Samsung SDI has invested 5 billion won for shares in Philenergy, the battery equipment subsidiary of Philoptics.
Samsung will get 60,000 shares for 83,334 won per share. It will have a non-executive board member at Philenergy. An executive overseeing planning will take the seat, people familiar with the matter said.
The investment marks the second time that the South Korean battery maker is investing in its subcontractor. It previously formed a joint venture with anode maker EcoPro BM.
Samsung SDI was expanding its factory at Göd, Hungary. It is improving the first factory is planning to produce Gen 5 batteries that will use anode materials made of nickel, cobalt and aluminum (NCA). Nickel will account for over 80% of the material.
Samsung is also planning apply the stacking process there where the anode, electrolyte, separator and cathode are stacked together like stairs. Philenergy is the exclusive supplier of necessary equipment for the process.

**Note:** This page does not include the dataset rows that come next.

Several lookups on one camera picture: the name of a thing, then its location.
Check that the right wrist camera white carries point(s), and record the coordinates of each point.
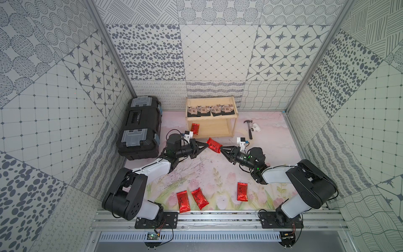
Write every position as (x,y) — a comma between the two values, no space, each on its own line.
(243,143)

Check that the white pipe fitting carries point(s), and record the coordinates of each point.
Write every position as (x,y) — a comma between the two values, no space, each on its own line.
(255,127)

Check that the left green circuit board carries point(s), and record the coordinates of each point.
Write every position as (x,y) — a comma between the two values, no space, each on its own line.
(152,236)

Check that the right black circuit board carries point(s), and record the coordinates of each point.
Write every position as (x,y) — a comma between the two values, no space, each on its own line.
(287,239)

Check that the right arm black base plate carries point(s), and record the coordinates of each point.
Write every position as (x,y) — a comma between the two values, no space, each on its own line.
(276,220)

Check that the aluminium mounting rail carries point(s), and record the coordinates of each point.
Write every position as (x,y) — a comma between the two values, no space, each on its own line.
(319,220)

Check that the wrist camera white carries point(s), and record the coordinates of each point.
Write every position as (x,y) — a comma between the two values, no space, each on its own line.
(243,143)
(188,135)

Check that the light wooden shelf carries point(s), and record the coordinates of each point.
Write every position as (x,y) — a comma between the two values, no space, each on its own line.
(213,127)

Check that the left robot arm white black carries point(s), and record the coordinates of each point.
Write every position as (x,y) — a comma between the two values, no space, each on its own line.
(125,197)

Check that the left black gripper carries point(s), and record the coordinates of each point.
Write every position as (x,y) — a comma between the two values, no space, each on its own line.
(193,149)

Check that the black plastic toolbox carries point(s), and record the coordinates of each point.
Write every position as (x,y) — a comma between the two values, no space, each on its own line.
(139,135)

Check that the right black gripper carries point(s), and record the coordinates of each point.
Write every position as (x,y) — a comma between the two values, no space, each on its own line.
(230,158)

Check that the black tea bag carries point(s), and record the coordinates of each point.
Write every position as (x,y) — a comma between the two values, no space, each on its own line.
(227,110)
(192,112)
(216,110)
(203,111)

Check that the red tea bag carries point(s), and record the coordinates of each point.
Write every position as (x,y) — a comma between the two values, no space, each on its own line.
(195,128)
(199,198)
(214,145)
(183,202)
(242,192)

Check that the black handled hammer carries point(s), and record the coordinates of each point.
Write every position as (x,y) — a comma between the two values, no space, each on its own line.
(249,124)

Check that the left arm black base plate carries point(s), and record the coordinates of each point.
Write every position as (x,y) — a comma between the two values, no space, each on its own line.
(164,220)

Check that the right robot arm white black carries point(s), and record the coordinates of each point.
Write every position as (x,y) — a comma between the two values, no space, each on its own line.
(314,188)

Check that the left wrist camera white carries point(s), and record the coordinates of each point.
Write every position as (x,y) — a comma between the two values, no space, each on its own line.
(188,135)

Philenergy will likely secure a stable revenue stream going forward from the deeper partnership formed by Samsung SDI’s investment. It has already accumulated 110 billion won in orders from the Hungary factory. Samsung, in turn, will be able to protect its core production technologies and get a steady supplier of needed equipment.
Samsung SDI plans to invest in Hungary up to 2030. Its goal is to produce 18 million cells per month there by 2030. The first factory will produce 6 million cells and the second factory 12 million cells. It plans to invest a total of 1.2 trillion won in the factory.